I’ve written about log files a while back, but I think I’m getting hooked up onto the topic. It is actually quite interesting how to use it in practice. So, here is one more paper from the ASE 2023 conference.

This paper presents a new way to create log data that can help spot problems in software systems. Here’s a more casual rundown of what the paper is about:

  1. The Problem: Keeping software reliable is tough, especially when you don’t have enough good examples of system logs to train your anomaly detection tools. The logs you can get your hands on either have privacy issues or are too simple and don’t reflect real-world complexity.
  2. The Solution – AutoLog: The researchers have cooked up AutoLog, a clever method that doesn’t need to run the actual system to generate logs. It’s like a simulation game that creates realistic log data by analyzing the code of an application.
  3. How AutoLog Rolls: It works in three steps. First, it digs through the code to find all the spots where logs might happen. Then, it figures out which parts of the code could lead to those logs. Finally, it walks through these paths, creating log data that looks like it came from a real running system.
  4. The Cool Bits: AutoLog can make a lot more log events than other methods, and it does it super fast. It’s like having a log event factory that can churn out thousands of messages a minute.
  5. Flexibility for the Win: You can tweak AutoLog to simulate different scenarios, like changing the amount of data, the mix of normal and weird events, or focusing on specific parts of the system.
  6. Real-World Ready: When tested on 50 Java projects, AutoLog’s logs helped anomaly detection tools perform a bit better. It’s like giving a detective better clues to solve a case.
  7. Sharing is Caring: The team has shared AutoLog for others to use, hoping it’ll help make software more reliable by giving developers better tools for testing and benchmarking.

In short, AutoLog is a new tool for creating fake but realistic logs that can help find bugs in software without the need to mess with privacy or oversimplified data. It’s a game-changer for making sure software runs smoothly.

I need to take this tool for a spin during the upcoming break.

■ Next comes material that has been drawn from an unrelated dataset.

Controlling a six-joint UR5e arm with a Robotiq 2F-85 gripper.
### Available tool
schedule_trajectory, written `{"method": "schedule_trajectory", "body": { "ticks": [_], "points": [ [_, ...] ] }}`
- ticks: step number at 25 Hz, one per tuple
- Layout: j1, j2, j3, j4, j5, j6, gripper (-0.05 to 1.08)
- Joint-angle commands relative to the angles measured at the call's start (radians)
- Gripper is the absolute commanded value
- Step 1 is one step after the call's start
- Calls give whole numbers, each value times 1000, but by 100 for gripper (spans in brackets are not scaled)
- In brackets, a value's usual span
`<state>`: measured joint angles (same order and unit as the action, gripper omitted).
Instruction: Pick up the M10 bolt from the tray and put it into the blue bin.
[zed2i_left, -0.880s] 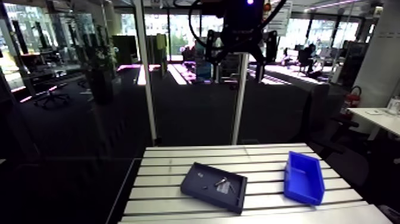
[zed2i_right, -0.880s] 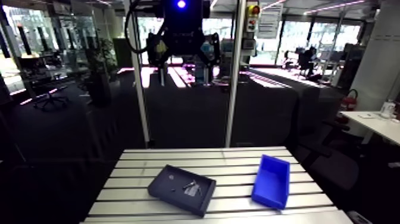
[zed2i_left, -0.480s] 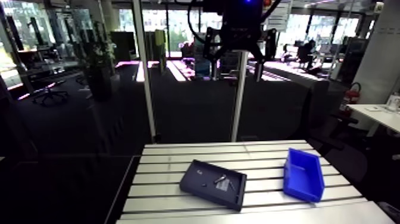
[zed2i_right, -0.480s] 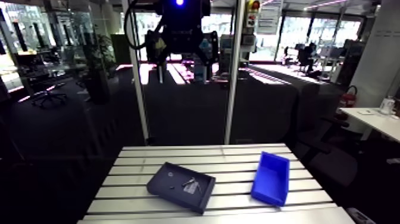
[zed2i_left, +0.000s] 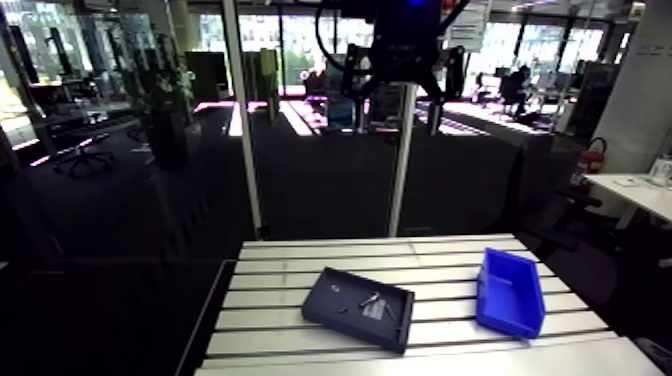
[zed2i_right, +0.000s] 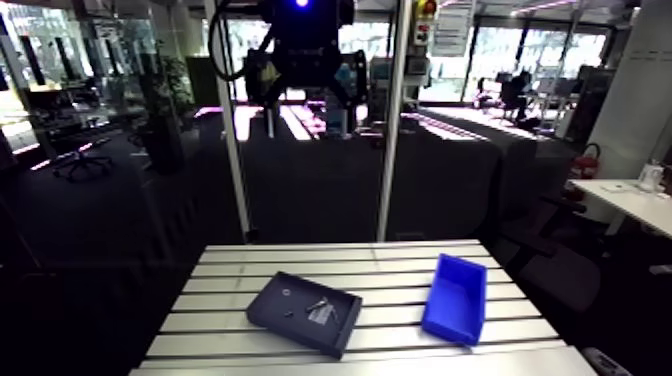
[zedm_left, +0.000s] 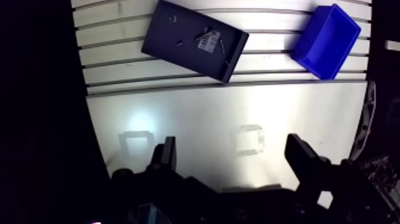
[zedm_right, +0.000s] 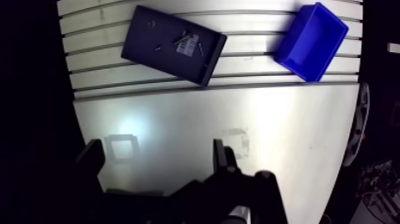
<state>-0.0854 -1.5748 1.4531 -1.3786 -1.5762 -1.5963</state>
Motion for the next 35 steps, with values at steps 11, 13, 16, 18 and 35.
{"method": "schedule_trajectory", "body": {
  "ticks": [11, 13, 16, 18, 35],
  "points": [
    [9, 8, 75, -142, 6, 333, 1],
    [10, 17, 102, -185, 17, 411, 1],
    [9, 22, 155, -248, 25, 474, 1],
    [7, 22, 187, -282, 37, 517, 1],
    [0, 49, 350, -452, 15, 849, 1]
  ]
}}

Vulnerability detection – addressing the #1 problem

One of the major issues with vulnerability detection in source code is the unbalanced data. Although there is a lot of known vulnerabilities, the examples of them are rather scarce. SonarQube, as a tool, can detect only ca. 30 vulnerabilities out of over 200,000 existing ones. This paper is about making the job of finding security holes in software code easier and more reliable, even when there’s not a lot of clear-cut examples of what’s bad and what’s not. The main part of the paper is about:

  1. The PILOT model: The researchers came up with a smart model named PILOT that only needs examples of risky code and a bunch of other code where we don’t know if it’s safe or risky. It’s like having a detective who’s really good at spotting something fishy with just a few clues.
  2. How PILOT Works: PILOT has two cool tricks up its sleeve. First, it’s got a keen eye for picking out which pieces of the “unknown” code are probably safe. Second, it learns to tell the difference between safe and risky code in a way that’s not thrown off by a few mistakes in the data.
  3. The Proof is in the Pudding: They tested PILOT with real-world data and found it did a better job than other methods, even when those methods had more information to go on. PILOT was also pretty good at catching mistakes in the data where something was labeled as safe but was actually risky.
  4. Why It Matters: This approach is a game-changer because it means you can still get good at finding security risks even if you don’t have a ton of well-labeled data. It’s like being able to train a super sniffer dog with only a few scents rather than the whole scent library.

In essence, PILOT is like a detective that doesn’t need the whole story to solve the case. It can make do with just the good bits and still crack the code on what’s a security risk and what’s not.